We’re in the expertise business, and there’s a spectrum of ways to bundle that expertise into services and products and make it available to researchers.

For researcher efforts that require cutting-edge expertise for an open problem it makes makes sense to expose that via longer, open-ended service engagements; breadth of experience makes sense to expose to the researcher via a consultation model with productized services (services, but a bit more structured, with a well defined process internally and well-defined scope externally); and efficient procedural work makes sense to bundle as at least semi-automated, cookie-cutter products.

The spectrum of ways of bundling expertise: Open-ended cutting edge engagements on the left, productized services consulting to take advantage of broad experience in the middle, and efficient provision of best-practices driven products on the right.

All else being equal, ideally a team will have a portfolio of ways to engage researchers along that spectrum. There’s a bunch of reasons:

  • Having a range of offerings means you can engage with different research groups where they are and based on their needs
  • With a range of expertise offerings, there’s growth opportunities in domain knowledge for individual team members
  • There’s a path for efficiency - initial novel engagements at the high-expertise end, if they keep coming up, can get turned into productized services, and then (maybe) products.
  • Diversification means there’s fewer single-points of funding failure that can happen.

I mentioned “exposing” the expertise to researcher clients a few ways; my mental model here is of an API. And that’s why I’m so interested in how teams handle incoming requests for work from researchers. These different services lend themselves to different “APIs”, to different kinds of work request models.

The sort of traditional request/ticket trackers work really well for very transactional requests, like for IT service requests or for Utility or product interactions. “Please reset my password”, “login5 is down”, “bug report: when I enter zero in the form I get the wrong answer”, “please update to the latest version of this dataset”. There’s not a lot of scoping or diagnosis or collaboration here. There’s an issue or a service request, a couple backs-and-forths, and it’s fixed. Metrics like how quickly tickets get addressed make sense - faster is better. These systems are time-tested and efficient approaches for these sorts of brief and somewhat shallow interactions.
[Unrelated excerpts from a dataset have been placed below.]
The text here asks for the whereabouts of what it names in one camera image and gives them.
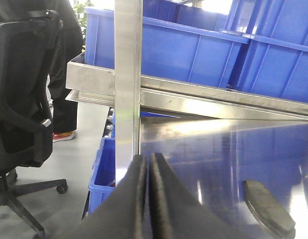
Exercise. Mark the blue plastic crate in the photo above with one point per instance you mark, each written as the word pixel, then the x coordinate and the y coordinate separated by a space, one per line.
pixel 275 61
pixel 169 50

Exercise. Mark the stainless steel rack frame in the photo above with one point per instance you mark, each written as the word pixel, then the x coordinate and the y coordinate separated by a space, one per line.
pixel 130 92

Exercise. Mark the blue plastic crate right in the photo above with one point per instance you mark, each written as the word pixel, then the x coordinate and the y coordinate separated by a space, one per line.
pixel 275 61

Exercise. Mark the dark brake pad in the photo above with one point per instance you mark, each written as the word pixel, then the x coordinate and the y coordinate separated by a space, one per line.
pixel 266 209

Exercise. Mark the blue bin below rack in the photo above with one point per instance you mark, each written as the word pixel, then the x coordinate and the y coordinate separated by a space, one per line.
pixel 102 181

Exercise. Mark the black office chair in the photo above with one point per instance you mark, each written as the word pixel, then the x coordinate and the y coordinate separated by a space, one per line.
pixel 27 47

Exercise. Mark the blue plastic crate left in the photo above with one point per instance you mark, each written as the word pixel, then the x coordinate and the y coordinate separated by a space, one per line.
pixel 169 50

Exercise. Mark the person in black clothes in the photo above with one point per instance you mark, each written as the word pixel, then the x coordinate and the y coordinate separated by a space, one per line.
pixel 69 46

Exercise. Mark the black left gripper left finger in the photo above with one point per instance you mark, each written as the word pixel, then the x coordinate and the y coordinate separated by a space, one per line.
pixel 120 216

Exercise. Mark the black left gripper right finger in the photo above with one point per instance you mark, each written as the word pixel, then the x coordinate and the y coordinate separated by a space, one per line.
pixel 179 213

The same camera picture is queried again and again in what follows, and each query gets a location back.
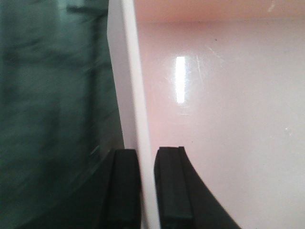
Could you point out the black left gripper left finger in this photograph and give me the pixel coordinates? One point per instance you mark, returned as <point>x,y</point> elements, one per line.
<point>109,199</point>

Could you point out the pink plastic bin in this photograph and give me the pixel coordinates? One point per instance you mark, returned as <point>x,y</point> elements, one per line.
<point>226,80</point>

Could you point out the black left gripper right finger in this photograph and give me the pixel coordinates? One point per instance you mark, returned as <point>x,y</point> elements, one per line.
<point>184,201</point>

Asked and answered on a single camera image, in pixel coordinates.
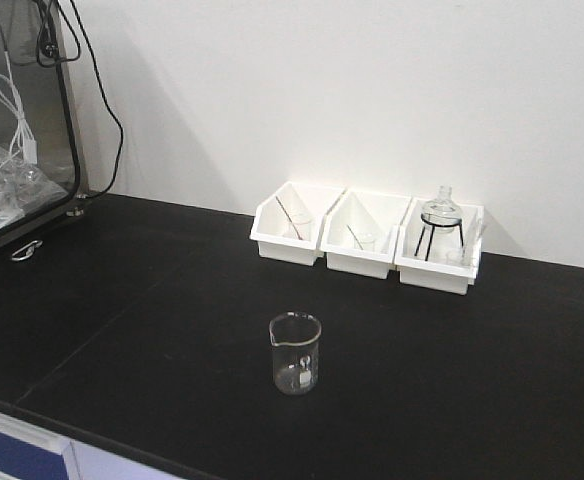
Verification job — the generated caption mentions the clear glass beaker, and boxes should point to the clear glass beaker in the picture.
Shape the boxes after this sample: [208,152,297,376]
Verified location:
[269,312,322,395]

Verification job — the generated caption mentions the left white storage bin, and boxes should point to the left white storage bin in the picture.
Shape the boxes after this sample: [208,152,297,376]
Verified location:
[249,181,345,266]

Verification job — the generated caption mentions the white storage bin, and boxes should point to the white storage bin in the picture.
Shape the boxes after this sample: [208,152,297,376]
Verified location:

But they’re kind of crummy for longer-term, more collaborative engagements! If in my personal life I want to have a conversation with an expert to help me with something - a lawyer or a doctor or a contractor to help work out a remodelling effort - I don’t file a ticket. I certainly don’t have metrics about ticket closure time - some problems are bigger than others and may kick off months long engagements, and that’s not obviously good or bad. The bigger engagement certainly produces documentation about the effort and the work product, but it’s not merely a series of back-and-forths on a web form or email - it’s much more distilled than that. Maybe if I don’t realize the question I thought was a simple request is actually Big Deal, I start the conversation in some sort of transactional system, but it eventually gets migrated out.
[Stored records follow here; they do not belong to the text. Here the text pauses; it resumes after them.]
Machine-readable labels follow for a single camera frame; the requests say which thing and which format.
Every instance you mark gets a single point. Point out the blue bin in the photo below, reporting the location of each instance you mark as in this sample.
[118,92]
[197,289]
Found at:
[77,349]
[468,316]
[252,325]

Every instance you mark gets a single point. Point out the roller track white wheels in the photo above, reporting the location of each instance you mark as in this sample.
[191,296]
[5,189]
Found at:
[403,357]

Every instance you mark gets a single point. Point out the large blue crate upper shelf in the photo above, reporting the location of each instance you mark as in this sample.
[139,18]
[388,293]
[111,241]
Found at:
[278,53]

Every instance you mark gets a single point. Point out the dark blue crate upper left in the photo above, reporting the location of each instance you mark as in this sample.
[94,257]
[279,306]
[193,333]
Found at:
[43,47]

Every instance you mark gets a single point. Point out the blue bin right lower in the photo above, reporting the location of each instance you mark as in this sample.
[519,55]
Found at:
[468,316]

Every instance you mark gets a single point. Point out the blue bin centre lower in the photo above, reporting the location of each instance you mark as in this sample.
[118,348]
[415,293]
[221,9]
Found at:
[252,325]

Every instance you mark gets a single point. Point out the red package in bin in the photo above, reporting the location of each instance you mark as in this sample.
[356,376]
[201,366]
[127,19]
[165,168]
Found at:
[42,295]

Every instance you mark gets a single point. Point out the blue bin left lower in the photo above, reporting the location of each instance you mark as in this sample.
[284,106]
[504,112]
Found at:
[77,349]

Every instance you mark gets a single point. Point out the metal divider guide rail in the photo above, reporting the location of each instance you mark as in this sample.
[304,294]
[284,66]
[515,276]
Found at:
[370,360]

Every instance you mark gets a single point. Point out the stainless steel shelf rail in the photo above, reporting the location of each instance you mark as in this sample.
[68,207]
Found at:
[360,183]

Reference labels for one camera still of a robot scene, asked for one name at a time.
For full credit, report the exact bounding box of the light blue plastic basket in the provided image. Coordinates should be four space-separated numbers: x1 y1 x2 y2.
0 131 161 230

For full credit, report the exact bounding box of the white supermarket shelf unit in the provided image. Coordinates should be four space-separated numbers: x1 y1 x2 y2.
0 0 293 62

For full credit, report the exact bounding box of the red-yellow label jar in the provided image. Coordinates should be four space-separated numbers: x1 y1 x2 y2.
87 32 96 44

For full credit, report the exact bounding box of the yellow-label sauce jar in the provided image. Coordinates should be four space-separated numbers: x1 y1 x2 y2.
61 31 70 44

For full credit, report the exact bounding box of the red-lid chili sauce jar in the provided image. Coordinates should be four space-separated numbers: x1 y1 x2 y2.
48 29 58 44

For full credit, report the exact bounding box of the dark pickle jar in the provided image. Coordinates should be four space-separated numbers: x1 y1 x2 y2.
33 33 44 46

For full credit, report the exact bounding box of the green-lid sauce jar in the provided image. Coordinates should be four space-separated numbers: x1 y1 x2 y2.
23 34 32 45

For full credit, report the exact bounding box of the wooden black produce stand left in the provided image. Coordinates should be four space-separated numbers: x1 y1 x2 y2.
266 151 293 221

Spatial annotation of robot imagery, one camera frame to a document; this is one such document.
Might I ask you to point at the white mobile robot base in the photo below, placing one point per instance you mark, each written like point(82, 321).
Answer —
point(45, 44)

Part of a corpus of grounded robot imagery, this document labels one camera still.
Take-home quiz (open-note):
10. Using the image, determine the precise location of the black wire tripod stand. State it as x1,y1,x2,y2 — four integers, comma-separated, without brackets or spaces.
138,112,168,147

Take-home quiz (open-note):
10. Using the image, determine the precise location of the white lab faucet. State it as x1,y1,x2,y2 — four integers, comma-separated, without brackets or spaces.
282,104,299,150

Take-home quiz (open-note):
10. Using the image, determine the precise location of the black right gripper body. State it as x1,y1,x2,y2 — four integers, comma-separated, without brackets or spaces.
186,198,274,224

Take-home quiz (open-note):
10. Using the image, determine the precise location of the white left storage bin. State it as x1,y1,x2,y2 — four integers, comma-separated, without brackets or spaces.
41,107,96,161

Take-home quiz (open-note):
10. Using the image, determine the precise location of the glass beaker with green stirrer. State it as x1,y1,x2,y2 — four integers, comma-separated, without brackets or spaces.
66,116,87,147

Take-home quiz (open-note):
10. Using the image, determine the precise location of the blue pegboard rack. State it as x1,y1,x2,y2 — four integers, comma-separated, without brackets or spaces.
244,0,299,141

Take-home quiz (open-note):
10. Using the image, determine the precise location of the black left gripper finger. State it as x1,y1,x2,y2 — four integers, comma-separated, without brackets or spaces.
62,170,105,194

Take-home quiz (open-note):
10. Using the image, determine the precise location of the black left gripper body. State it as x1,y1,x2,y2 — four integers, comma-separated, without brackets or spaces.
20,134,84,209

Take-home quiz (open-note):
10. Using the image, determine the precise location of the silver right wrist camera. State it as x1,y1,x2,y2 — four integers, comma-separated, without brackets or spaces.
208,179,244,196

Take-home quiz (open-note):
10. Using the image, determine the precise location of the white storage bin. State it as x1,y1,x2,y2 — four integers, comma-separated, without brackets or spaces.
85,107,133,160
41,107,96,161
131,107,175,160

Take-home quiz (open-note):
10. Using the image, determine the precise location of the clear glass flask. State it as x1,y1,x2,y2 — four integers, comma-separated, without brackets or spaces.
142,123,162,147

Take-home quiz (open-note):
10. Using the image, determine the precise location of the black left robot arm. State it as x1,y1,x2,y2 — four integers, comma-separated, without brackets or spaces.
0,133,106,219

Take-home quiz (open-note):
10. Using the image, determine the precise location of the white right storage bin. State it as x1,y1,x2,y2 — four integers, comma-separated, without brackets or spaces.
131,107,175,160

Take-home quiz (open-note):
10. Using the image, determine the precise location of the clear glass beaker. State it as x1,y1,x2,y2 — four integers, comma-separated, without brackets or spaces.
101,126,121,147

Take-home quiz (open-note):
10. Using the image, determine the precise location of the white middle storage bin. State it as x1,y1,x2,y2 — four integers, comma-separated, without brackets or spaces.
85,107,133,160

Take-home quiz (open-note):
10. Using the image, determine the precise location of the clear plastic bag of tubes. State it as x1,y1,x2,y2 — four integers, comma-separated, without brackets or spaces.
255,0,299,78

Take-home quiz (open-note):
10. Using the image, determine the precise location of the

There’s no one-size-fits-all here. As with the team using slack that migrates to email, and the team using two different systems for two different engagement types, different work is just different and needs to be treated differently. I wish there were better tools for us to use! But if there’s any simple answers out there, I haven’t seen it yet.

Thanks to everyone who responded! Now on to the roundup.

Managing Teams

How to be a Recruiter for RCD: Part I and Part II - Lisa Lowe, L3 Scientific Applications Consulting

The time’s long passed when we could simply post the generic HR job req for our openings on the institution’s career website and wait for the applications to roll in. I used to say “That may work for postdocs and faculty positions…”, but it increasingly doesn’t even work for postdoc openings.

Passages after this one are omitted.